I developed this recipe for miso soup with buckwheat noodles over the last few weeks, and pretty much eat it every day now.

I used to buy little sachets of miso soup that you just added boiling water to in a cup. I enjoyed those, but Gary the macrobiotic dancer reckons they're not as good as making your own, so I bought a jar of Japanese brown rice miso and started making simple miso soup by boiling a little finely sliced fresh ginger and spring onion with a few strands of dried Hijiki (a Japanese seaweed) and then stirring in some miso.

On Gary's advice, I've not been cooking the miso, but boiling the other ingredients and then adding the miso at the end.

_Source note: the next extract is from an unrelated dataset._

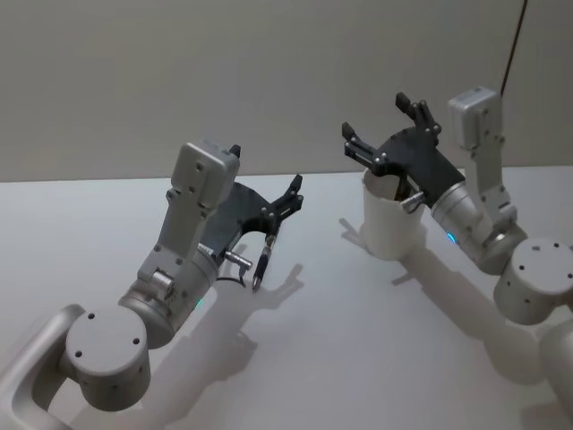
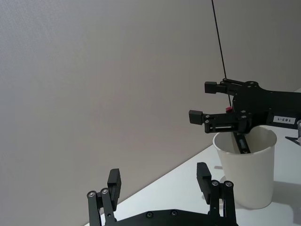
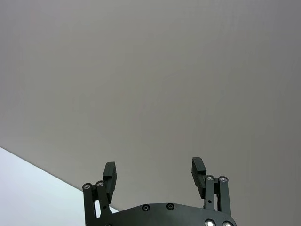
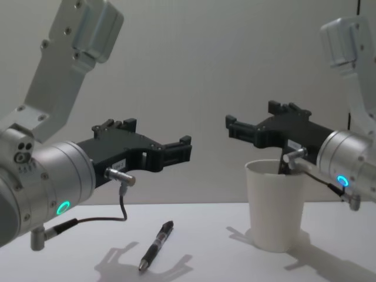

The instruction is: Place the pen into the pen holder.

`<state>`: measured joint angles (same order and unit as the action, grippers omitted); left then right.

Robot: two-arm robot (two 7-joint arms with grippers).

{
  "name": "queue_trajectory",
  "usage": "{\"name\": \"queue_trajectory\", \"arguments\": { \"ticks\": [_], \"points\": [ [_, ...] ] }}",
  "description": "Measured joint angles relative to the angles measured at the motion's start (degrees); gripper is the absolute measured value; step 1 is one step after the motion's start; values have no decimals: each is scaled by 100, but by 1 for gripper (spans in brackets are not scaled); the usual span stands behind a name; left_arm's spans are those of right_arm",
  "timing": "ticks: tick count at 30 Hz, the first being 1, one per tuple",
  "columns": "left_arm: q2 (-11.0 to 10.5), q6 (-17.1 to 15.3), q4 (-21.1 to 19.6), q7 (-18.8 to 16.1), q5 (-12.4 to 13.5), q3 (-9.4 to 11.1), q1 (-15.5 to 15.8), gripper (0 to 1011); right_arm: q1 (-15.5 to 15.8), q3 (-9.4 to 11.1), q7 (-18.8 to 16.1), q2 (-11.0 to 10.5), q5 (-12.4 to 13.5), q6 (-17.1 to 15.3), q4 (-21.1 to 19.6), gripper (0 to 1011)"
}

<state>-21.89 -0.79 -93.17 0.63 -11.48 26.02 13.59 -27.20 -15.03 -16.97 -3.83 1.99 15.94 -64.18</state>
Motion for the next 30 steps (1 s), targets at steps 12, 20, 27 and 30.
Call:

Gradually, I've added more vegetables: sliced red pepper, sweetcorn freshly sliced off the cob, and a little roughly chopped lettuce. I guess you could use any other vegetables, but I find these work well. A little finely cubed tofu goes well too.

The trick with all of these items is to have a little of them (especially the seaweed - it swells up and can overpower if you're not careful.) You want more soup than vegetables. The aim is to have miso soup with some vegetables and stuff in it, rather than vegetable soup made with a miso stock. Having said that, you can have a hearty amount of vegetables in this, as long as you don't have too much of any one ingredient.

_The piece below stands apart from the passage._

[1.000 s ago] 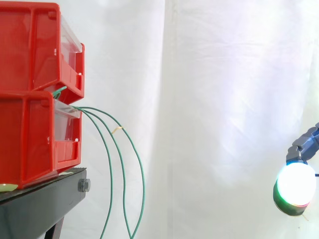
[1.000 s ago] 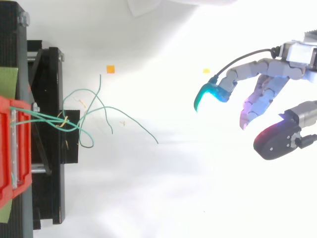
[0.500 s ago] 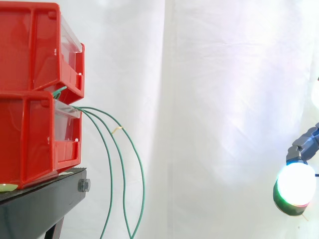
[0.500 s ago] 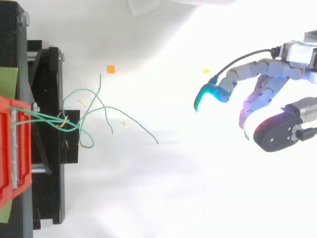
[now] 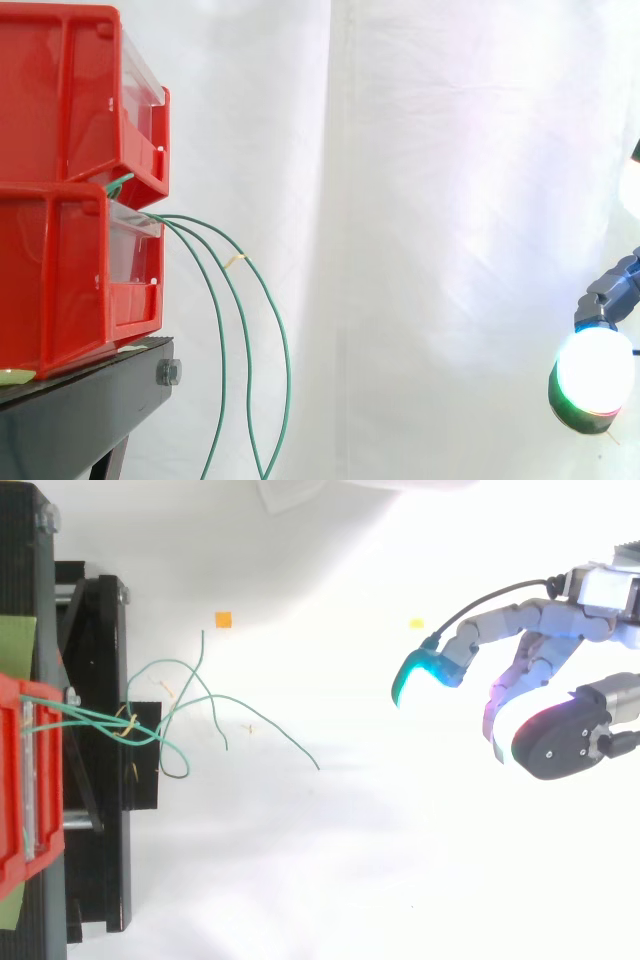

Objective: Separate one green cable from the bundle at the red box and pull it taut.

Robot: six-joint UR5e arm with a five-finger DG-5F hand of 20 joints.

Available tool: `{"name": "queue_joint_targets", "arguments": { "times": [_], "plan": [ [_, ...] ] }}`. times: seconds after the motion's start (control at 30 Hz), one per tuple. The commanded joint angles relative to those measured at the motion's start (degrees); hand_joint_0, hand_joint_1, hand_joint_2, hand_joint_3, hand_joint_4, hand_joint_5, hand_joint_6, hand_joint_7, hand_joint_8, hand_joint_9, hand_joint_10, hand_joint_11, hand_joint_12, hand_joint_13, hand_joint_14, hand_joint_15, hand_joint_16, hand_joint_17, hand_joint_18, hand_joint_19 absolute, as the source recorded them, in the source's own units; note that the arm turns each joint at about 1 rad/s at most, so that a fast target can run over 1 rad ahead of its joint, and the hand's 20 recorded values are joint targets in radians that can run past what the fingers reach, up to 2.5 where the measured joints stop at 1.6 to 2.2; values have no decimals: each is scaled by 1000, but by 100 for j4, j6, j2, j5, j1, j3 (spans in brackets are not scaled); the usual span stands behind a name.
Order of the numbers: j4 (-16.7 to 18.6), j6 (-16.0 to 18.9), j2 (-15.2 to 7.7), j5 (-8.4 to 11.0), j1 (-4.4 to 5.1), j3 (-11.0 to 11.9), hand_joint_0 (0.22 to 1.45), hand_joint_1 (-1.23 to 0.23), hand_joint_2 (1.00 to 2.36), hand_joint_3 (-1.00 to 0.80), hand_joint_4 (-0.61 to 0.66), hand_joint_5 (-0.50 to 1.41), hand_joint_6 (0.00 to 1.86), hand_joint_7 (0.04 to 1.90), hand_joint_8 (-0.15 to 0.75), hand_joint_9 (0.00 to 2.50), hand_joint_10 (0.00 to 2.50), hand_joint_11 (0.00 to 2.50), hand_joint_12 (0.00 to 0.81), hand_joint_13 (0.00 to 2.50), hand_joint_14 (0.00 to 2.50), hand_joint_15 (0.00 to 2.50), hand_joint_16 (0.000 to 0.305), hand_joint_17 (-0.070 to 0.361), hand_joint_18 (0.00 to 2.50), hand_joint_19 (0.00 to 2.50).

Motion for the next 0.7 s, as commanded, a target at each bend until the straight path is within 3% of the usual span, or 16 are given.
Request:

The master stroke though - the thing that turns this soup into something quite unique - is the flat buckwheat 'soba' noodles. I have to get these from a health food shop, which is a pain, but they're really good. If you read what it says on the packet, you are supposed to cook them in some weird way involving several changes of cooking water, but ignore that. I've never cooked the soba noodles the way they suggest, but my guess is the changes of water are supposed to wash away the starchy stuff that comes out of them into the water. For this soup though, the starchy stuff is great: it adds a satisfying thickness.

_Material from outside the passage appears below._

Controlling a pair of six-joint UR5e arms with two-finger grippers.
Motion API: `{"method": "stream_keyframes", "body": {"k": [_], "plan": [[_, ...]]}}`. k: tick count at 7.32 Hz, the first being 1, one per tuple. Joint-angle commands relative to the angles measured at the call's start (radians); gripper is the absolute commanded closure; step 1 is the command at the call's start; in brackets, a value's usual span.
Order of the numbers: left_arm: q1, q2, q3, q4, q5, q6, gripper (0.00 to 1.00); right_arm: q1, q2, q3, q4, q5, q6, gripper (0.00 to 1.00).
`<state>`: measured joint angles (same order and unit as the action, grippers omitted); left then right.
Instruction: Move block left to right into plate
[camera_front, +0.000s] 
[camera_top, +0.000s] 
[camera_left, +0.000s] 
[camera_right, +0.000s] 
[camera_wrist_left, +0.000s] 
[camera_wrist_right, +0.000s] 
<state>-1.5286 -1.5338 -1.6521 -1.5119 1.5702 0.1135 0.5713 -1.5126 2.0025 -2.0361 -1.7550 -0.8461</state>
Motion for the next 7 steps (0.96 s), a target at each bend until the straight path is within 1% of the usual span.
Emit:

(I'm afraid I don't have time for fussy cooking. If a recipe starts getting complex or time-consuming, I either move on to another, or try to find a way round it. That's also why I use hijiki seaweed rather than other types: because although you are again 'supposed to' soak it for 20 minutes, blah, blah blah, yawn, etc. - I've found you don't have to. Just bung it in. Also, hijiki has quite a mild taste that seems to be acceptable even for people who are not used to eating seaweed. I will experiment with other kinds of seaweed when I get around to it, but if they turn out to need the kind of preparation they say they do on the packets, I know I will simply not use them.)

Here's how to do it...

Put the noodles in a pan at the beginning along with a few strands of hijiki, and add boiling water. Chop and add the other ingredients in the usual order, i.e. items that take longest to cook first. The noodles will look as if they're dissolving in a scummy mess, but don't worry. Just turn the heat down so the pan doesn't froth over, and cover with a lid.

By the time you've added the last ingredient, the soup will be almost cooked. When the noodles seem soft enough to eat, turn off the heat and stir the miso in. It's easier to disolve it in a cup of soup first, and then add it back to the pan. Experiment with the amount, but don't skimp. This is 'miso soup' after all!

That's it. Serve it in bowls deep enough to be lifted to the lips and drunk out of. Eat the bits with a spoon or fork, quaff the liquid any way you like - and sigh contentedly.